Plates and forks clinked as arms began to weave their way across the table. Michael sat on his hands, watching the big plate of chicken and waiting for it to make its way to him. He squirmed a bit as his feet started to get hot and sore again.

Bea looked at the empty seat and pursed her lips slightly. Her husband’s brother had said this morning that he would be here at 1 o’clock and she sensed that it was well past that now. Not that she was particularly eager for his company as he was somewhat of a milquetoast but a place had been set and he was expected. Her daughter asked whether she wanted any of the potato salad.
“No thank you, though it looks delightful. Could you perhaps find that summer salad for me?”
Her plate disappeared and she let her gaze wander over the busy tableau. She found the soft clink and bustle of a meal being shared somehow soothing and she closed her eyes to savour the sensation. No sooner had she done so, however, than she realised that the tiny metal splinter had once more lodged itself in the back of her mind. She couldn’t be sure but she thought it felt a little larger this time, though it was in the exact same spot. She frowned and her eyes snapped back open, the source of the irritation becoming immediately obvious.

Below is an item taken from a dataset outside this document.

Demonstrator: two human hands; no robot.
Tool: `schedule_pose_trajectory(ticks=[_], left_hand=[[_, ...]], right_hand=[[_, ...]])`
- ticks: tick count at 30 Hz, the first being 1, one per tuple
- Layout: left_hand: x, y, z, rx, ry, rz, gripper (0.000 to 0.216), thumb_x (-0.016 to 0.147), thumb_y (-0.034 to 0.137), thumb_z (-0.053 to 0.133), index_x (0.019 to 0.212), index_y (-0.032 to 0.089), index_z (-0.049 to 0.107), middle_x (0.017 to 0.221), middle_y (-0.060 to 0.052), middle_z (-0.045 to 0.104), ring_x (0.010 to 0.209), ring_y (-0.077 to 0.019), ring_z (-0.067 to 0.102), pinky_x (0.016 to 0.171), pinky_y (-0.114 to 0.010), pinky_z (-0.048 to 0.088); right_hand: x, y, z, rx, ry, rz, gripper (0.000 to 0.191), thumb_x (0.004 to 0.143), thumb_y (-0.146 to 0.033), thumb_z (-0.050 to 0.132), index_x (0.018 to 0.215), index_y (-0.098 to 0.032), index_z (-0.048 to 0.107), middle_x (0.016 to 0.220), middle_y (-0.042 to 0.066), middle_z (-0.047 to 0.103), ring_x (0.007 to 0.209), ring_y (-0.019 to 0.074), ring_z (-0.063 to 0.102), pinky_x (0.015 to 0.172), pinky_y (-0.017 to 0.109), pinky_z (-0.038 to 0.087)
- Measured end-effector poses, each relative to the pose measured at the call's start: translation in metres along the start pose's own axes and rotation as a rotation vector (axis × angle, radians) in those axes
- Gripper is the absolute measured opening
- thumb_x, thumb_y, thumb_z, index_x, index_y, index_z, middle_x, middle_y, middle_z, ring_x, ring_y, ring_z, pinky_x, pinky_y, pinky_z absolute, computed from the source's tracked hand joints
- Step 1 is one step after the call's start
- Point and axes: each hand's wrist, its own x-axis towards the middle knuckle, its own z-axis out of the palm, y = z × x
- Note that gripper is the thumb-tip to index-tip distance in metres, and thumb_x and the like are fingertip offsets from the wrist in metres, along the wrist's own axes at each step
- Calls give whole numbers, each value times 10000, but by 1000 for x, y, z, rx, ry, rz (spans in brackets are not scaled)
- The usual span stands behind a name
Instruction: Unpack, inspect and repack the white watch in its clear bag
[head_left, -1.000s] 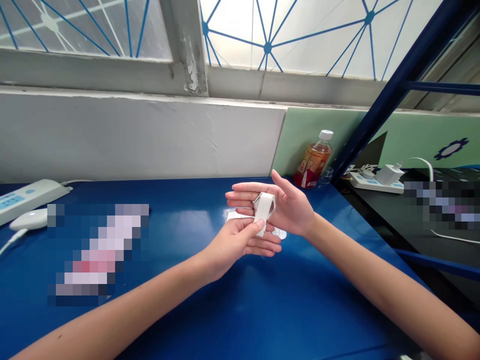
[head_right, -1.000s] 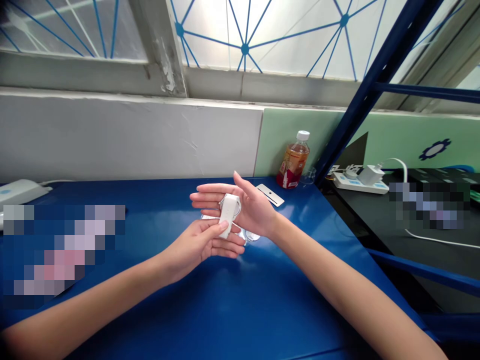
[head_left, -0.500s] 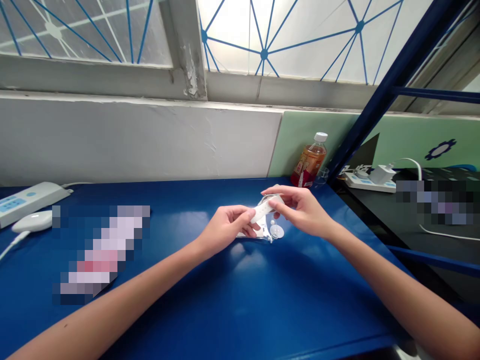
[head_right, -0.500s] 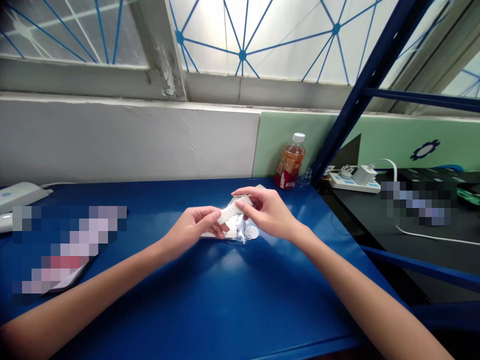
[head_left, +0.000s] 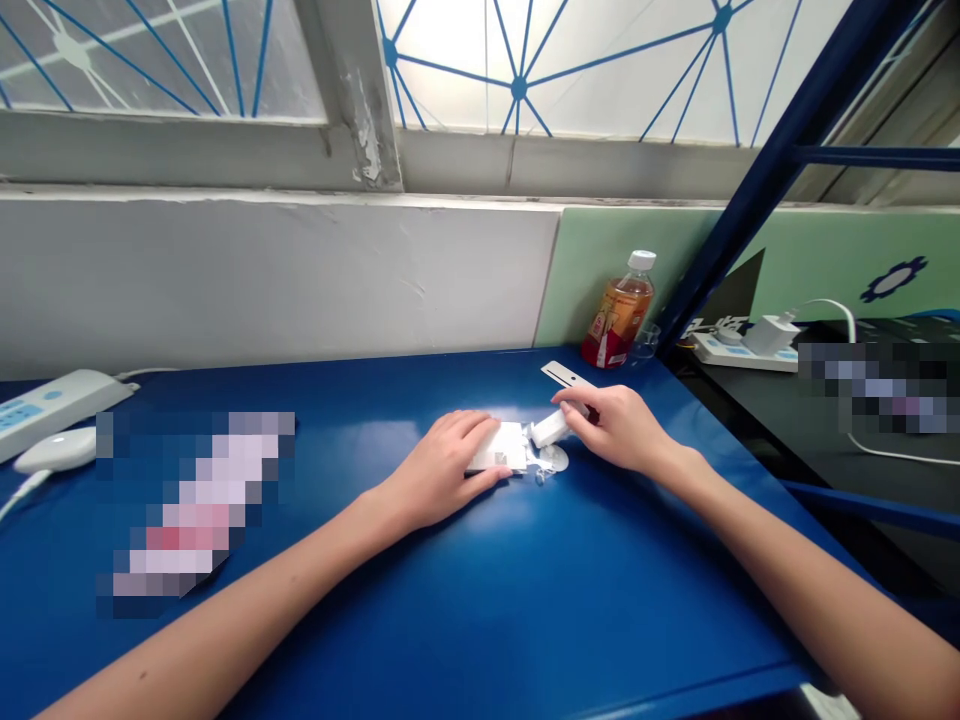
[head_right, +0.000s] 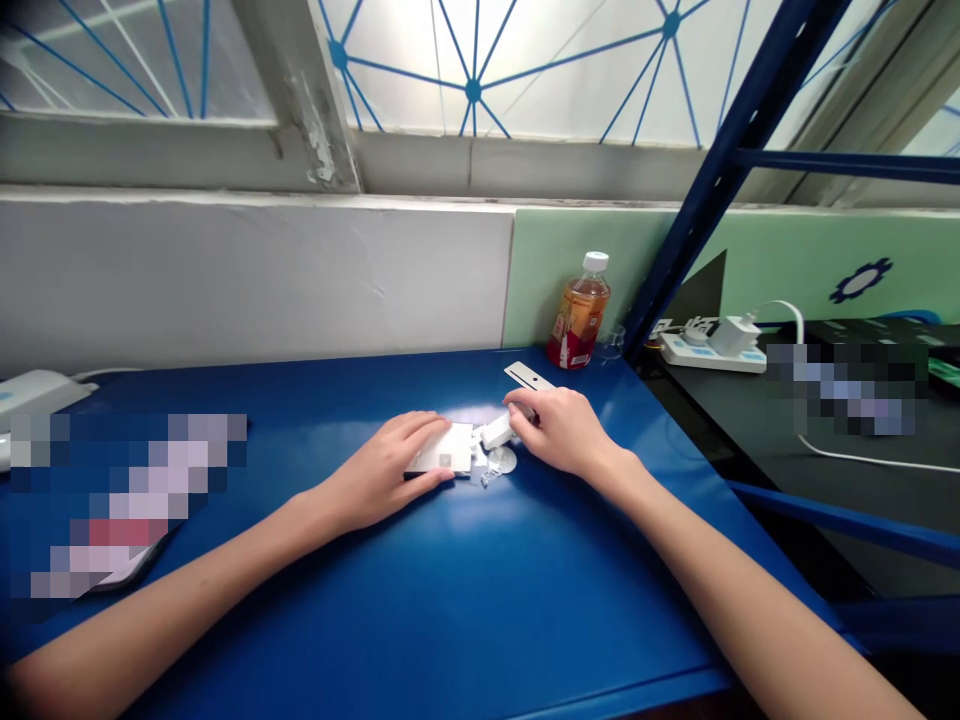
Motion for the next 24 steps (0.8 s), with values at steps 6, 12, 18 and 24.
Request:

The empty seat sat at the end of the table awaiting her husband’s brother and in its impatience was quietly gnawing at the afternoon’s harmony. She clicked her tongue quietly and resolved to make him well aware of his tardiness when he eventually arrived. Her plate appeared back in front of her, now boasting a small collection of garnish on one side. She picked up her fork and began to carefully prune the salad.
“He’s already filed for bankruptcy so we won’t be able to get much of our deposit back,” her daughter was saying. “A friend of ours put us in touch with a lawyer though, just in case we do decide to go through with litigation. He’s the one who defended Kenton Kane and managed to get him a reduced sentence.”
The salad was swimming in some sort of dressing that had a rather sharp zest and she pursed her lips as she swallowed. Her daughter’s work in the kitchen had always been rather slipshod but she generally managed to cobble together salads of passable quality. Bea took a sip of water but the flavour remained. It wasn’t particularly unpleasant but through it she was struggling to taste the ripe red tomatoes that sat proudly in their crisp beds of lettuce.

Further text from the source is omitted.